Alberto se empeña en su labor creativa pese a
la presión de su padre, que le exigía que se entregara a las labores serias de
la ingeniería, carrera que cursó Alberto para complacer a su familia. La muerte
del padre, pese al dolor familiar, fue un alivio para continuar con su arte sin
remordimiento.
Con sus amigos artistas, pensaron fundar algún
tipo de movimiento político para redimir al país a través del arte como vehículo
civilizador. ¿Tenía sentido ese afán de modernización de la sociedad?, y más
aún, ¿eran viables esos proyectos?

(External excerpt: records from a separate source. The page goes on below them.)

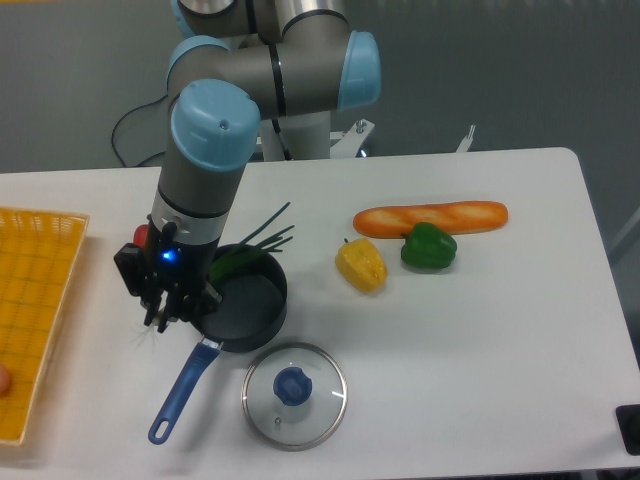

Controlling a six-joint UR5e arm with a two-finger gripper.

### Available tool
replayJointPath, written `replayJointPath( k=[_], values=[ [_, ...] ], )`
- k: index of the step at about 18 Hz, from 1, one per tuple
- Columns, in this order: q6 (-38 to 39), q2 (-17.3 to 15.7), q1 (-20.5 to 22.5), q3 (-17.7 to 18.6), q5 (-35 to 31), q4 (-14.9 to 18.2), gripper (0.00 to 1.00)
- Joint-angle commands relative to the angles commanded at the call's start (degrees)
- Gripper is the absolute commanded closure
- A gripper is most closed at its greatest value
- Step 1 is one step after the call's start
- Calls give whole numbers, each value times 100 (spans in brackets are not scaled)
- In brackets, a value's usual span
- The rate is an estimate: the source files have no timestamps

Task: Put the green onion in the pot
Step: 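Lower the green onion into the saucepan beside its rim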

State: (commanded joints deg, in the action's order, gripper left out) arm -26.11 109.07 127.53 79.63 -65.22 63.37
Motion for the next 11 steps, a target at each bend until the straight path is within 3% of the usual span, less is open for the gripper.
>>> replayJointPath(
  k=[4,11],
  values=[
    [553,70,18,0,237,-457,77],
    [615,123,0,26,237,-493,77]
  ],
)
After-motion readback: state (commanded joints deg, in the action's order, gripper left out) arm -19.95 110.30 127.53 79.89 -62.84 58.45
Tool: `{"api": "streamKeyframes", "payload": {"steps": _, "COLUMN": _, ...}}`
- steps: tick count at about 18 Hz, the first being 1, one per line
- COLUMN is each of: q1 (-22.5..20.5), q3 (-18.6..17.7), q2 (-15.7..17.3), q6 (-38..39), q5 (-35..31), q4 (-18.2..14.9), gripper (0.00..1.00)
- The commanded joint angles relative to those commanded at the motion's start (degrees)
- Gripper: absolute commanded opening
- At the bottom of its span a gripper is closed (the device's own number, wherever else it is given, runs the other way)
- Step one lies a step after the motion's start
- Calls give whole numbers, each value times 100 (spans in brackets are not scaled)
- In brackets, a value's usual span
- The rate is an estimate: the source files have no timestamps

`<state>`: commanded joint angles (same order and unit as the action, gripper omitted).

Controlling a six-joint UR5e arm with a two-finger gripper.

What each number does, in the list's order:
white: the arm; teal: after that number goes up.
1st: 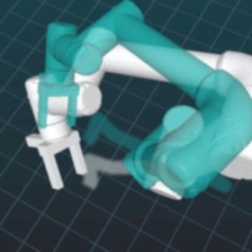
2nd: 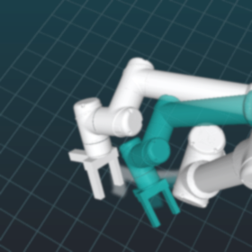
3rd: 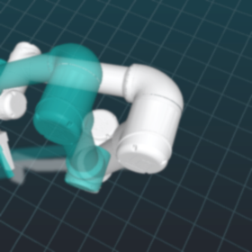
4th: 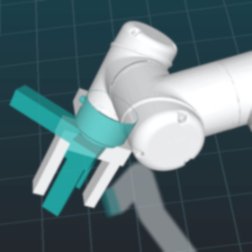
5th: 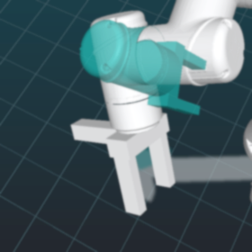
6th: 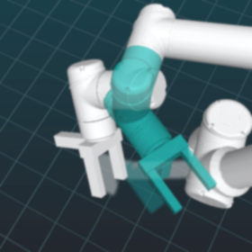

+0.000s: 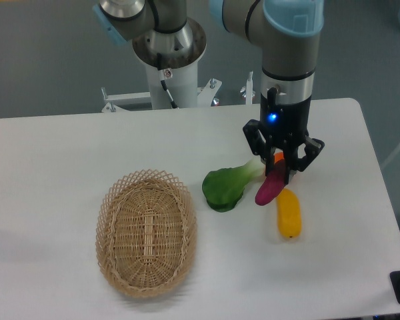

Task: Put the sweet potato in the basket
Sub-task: 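Close the gripper on the purple sweet potato and lift it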

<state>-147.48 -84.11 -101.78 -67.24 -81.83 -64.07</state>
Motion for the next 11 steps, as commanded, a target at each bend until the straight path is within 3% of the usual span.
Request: {"api": "streamKeyframes", "payload": {"steps": 11, "q1": 17, "q3": -70, "q2": 0, "q6": 202, "q5": 0, "q4": -9, "gripper": 30}}
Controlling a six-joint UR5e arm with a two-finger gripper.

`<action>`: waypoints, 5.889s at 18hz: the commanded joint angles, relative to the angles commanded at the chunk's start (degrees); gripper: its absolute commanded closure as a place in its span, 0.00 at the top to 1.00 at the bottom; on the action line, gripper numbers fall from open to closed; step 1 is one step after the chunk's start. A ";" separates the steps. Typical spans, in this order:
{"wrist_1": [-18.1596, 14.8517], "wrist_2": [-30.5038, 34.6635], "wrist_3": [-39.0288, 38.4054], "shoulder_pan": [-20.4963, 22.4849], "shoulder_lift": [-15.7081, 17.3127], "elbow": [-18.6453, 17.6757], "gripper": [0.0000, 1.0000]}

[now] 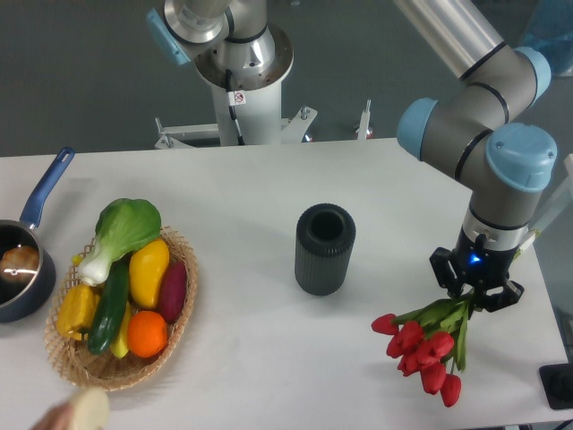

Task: Insert the flowers into the vase
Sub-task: 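Lift the held red tulip bunch and carry it toward the black vase, then lower the tulip stems into the black vase opening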

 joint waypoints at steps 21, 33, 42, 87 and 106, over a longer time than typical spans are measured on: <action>0.70 -53.76 -16.79 9.13 11.60 -12.47 0.00; 0.97 -66.45 -17.06 11.69 18.45 -21.69 0.00; 1.14 -72.50 -20.39 12.39 20.74 -23.99 0.00; 1.32 -75.07 -13.28 11.43 17.67 -35.33 0.00; 1.32 -73.04 -3.26 11.42 16.44 -41.39 0.00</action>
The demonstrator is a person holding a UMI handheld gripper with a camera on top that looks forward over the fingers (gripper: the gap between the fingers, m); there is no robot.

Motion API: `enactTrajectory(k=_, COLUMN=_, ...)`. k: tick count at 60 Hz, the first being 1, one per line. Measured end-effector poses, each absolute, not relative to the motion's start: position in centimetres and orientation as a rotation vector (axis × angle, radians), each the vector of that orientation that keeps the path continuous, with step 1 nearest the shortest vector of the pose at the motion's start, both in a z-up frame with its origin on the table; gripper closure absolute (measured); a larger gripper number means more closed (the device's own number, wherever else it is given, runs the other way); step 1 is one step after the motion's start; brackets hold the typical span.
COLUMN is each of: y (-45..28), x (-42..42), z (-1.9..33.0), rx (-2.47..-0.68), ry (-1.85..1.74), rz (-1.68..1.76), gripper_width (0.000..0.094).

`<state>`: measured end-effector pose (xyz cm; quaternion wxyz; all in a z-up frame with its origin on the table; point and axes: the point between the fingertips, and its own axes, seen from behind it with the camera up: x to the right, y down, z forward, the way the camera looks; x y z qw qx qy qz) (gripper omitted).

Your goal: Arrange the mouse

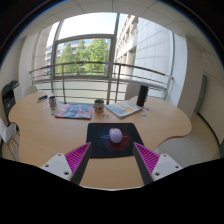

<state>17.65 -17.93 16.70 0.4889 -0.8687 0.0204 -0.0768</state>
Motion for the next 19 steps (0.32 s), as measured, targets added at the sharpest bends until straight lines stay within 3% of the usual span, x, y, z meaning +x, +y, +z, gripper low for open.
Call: enactTrajectory(k=19, y=-23.2, x=16.6, z=18.3, rx=-2.097, ry=0.041, rz=-0.204, gripper_width=0.0086)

La respuesta, a la luz de la historia y del
desarrollo de la novela, es negativa.
El poder en Venezuela, entonces y ahora en esta
noche oscura del “Socialismo del siglo XXI”, se ha ejercido sin contrapesos o
contrapesos muy débiles, donde la voluntad del caudillo de turno es “Ley”. Siempre
se enarbolan las mismas banderas “Decencia”, “Gobierno eficiente”, “acabar con
la corrupción” pero los resultados terminan
siendo los mismos. Los defectos de los antecesores son reproducidos por quienes
juraron limpiar el gobierno y terminan administrando el Estado con estulticia y
vesania.
La voluntad de cambio de Alberto se ve agotada.
Los recursos prometidos para la estatua de Sucre se los reasignaron a algún
advenedizo más adulador y rastacuero. Pero también su vida íntima es invadida
por una sociedad que hipócrita que disfruta mostrando sus indiscreciones amorosas
con anónimos a su novia. Probablemente la acumulación de tanta adversidad le
hace exclamar con pesimismo y desesperanza:
“¡Y nosotros que teníamos la candidez de
pensar en el arte como un medio de regeneración política! ¡Blasfemos! ¡Ah, la
Democracia! ¡Nuestra Democracia! ... Alfonzo tenía razón cuando me dijo que me
fuera… Me hubiera llevado quizás casi entero el buen humor de la tierruca… Nunca
podré mi ideal en mi patria. ¡Mi Patria! ¡Mi país! ¿Acaso es esta mi patria? ¿Acaso
es este mi país?”
Y
concluye Díaz Rodríguez con la demoledora frase que ha dado vueltas en mi
cabeza desde la primera vez que leí esta novela: FINIS PATRIA.